[SUPPLIED DATA]
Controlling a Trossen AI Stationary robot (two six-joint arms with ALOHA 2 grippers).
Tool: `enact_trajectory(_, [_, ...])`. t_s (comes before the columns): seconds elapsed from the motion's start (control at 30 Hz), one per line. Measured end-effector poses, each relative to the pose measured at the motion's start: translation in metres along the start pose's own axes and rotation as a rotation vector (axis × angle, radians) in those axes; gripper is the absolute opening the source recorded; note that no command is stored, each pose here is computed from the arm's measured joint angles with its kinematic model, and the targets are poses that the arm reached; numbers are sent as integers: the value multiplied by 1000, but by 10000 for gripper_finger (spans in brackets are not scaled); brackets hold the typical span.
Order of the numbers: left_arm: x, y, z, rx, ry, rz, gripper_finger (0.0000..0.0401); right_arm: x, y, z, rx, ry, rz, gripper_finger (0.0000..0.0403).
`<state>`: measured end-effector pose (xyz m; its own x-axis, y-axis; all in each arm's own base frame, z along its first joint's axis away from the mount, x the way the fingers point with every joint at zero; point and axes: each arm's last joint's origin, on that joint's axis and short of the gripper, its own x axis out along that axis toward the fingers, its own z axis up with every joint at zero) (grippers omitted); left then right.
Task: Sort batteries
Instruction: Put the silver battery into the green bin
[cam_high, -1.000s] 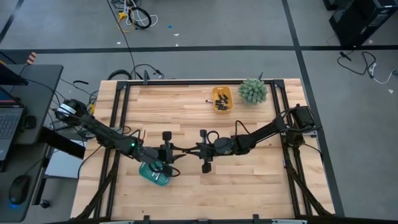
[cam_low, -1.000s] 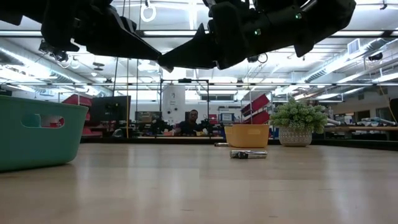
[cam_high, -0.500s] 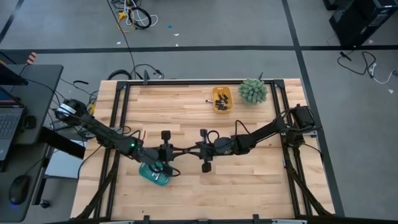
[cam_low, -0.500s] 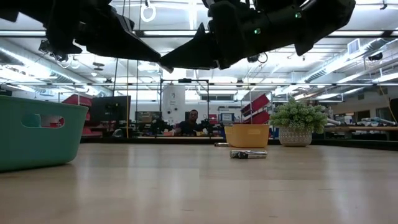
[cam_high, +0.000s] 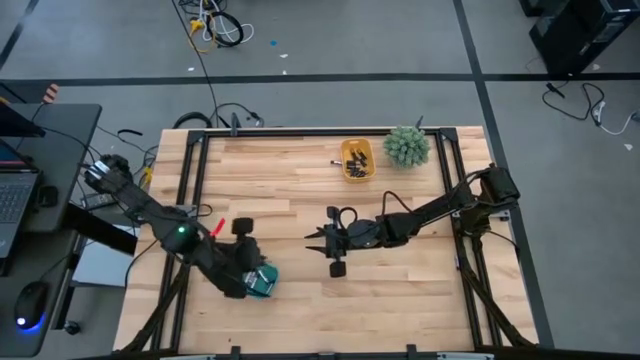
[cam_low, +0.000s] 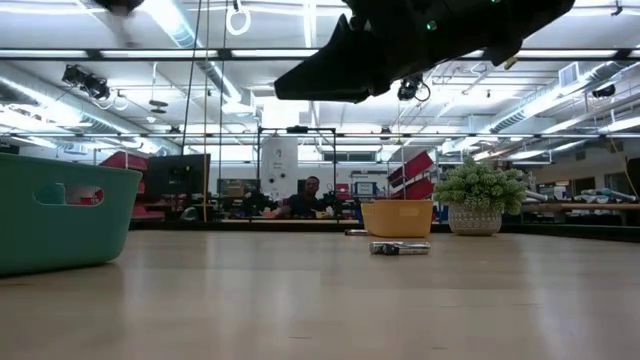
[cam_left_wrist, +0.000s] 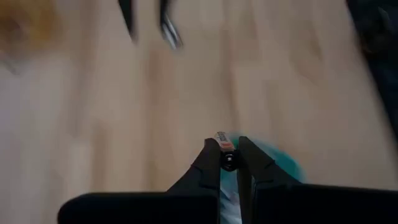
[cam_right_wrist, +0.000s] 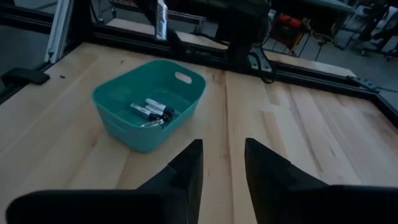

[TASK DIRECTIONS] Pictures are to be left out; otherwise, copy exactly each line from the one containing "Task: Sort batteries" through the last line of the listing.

[OUTPUT BELOW]
Task: Sort batteries
Instruction: Put the silver battery into the green bin
[cam_high, -1.000s] 
[cam_low, -1.000s] 
[cam_high, -0.500s] 
[cam_low, -0.500s] 
[cam_high, +0.000s] 
[cam_low, +0.000s] 
[cam_left_wrist, +0.000s] 
[cam_right_wrist, +0.000s] 

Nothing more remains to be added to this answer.